The therapeutic range of procaine or lidocaine
is very wide, but neural therapy is not a cure-all. Experience to date suggests
that the following cannot be cured or substantially improved by the Huneke
method:
Mental disease
such as schizophrenia, manic-depressive illness, dementia, and hysteria;
these properly belong to the psychiatrist's sphere.
Emotionally induced
disorders Iin which excessive mental stress (anxiety, worry,
fright) have permanently affected the patient's mental balance; these require
the help of a psychiatrist or psychotherapist capable of finding and
eliminating the psychological interference field.
Deficiency diseases
When the body lacks one of its building blocks, such as a vitamin or
hormone, this has to be provided from outside.
Hereditary
diseases such as hereditary blindness or deafness, hereditary
epilepsy etc; but epilepsy that occurs after head injuries often responds very
well to neural therapy.
Advanced stages of
infectious diseases such as terminal tuberculosis. In these disorders,
neural therapy can merely relieve pain and the distressing shortness of breath.
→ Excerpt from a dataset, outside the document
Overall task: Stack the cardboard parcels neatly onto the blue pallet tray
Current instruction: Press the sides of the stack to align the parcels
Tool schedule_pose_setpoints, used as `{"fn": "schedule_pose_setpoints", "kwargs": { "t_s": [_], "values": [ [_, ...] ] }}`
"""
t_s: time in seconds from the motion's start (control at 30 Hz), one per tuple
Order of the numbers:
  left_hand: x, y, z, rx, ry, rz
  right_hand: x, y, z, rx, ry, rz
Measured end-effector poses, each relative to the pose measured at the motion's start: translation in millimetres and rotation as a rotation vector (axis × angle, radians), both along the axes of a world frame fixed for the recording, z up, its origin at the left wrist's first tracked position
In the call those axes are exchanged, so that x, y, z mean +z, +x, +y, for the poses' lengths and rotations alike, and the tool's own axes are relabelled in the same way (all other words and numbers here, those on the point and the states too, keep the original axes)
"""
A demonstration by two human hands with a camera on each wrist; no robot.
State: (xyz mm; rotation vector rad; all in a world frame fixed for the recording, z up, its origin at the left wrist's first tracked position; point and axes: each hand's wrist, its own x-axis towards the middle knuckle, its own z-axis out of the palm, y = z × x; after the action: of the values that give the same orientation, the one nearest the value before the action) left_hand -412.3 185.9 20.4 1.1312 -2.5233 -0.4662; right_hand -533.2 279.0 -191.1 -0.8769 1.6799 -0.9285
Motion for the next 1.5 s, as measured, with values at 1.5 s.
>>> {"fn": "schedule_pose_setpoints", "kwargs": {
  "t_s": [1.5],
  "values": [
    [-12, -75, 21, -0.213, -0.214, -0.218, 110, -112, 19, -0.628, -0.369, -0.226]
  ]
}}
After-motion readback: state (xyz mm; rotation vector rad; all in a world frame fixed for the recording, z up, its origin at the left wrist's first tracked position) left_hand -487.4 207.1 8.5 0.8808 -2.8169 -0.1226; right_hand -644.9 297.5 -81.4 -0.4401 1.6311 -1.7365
On the other hand, unilateral pulmonary tuberculosis has often proved to be due
to an interference field.
Complete cicatrisation
with mature scar formation Such as Parkinson's disease (shaking palsy
after encephalitis), muscle atrophy after infantile paralysis many years
previously, advanced nephritis and renal atrophy, and cirrhosis of the liver.
Multiple sclerosis responds only rarely to neural-therapeutic treatment, and
the same also applies to transverse lesion of the cord (paraplegia), but the
patient's mental and bodily mobility can often be improved by neural therapy in
hemiplegia after a stroke (apoplexy and cerebral embolism) if treatment is not
unduly delayed; treatment given only years later is useless. At the same time,
such treatment is also a useful prophylaxis against the recurrence of strokes.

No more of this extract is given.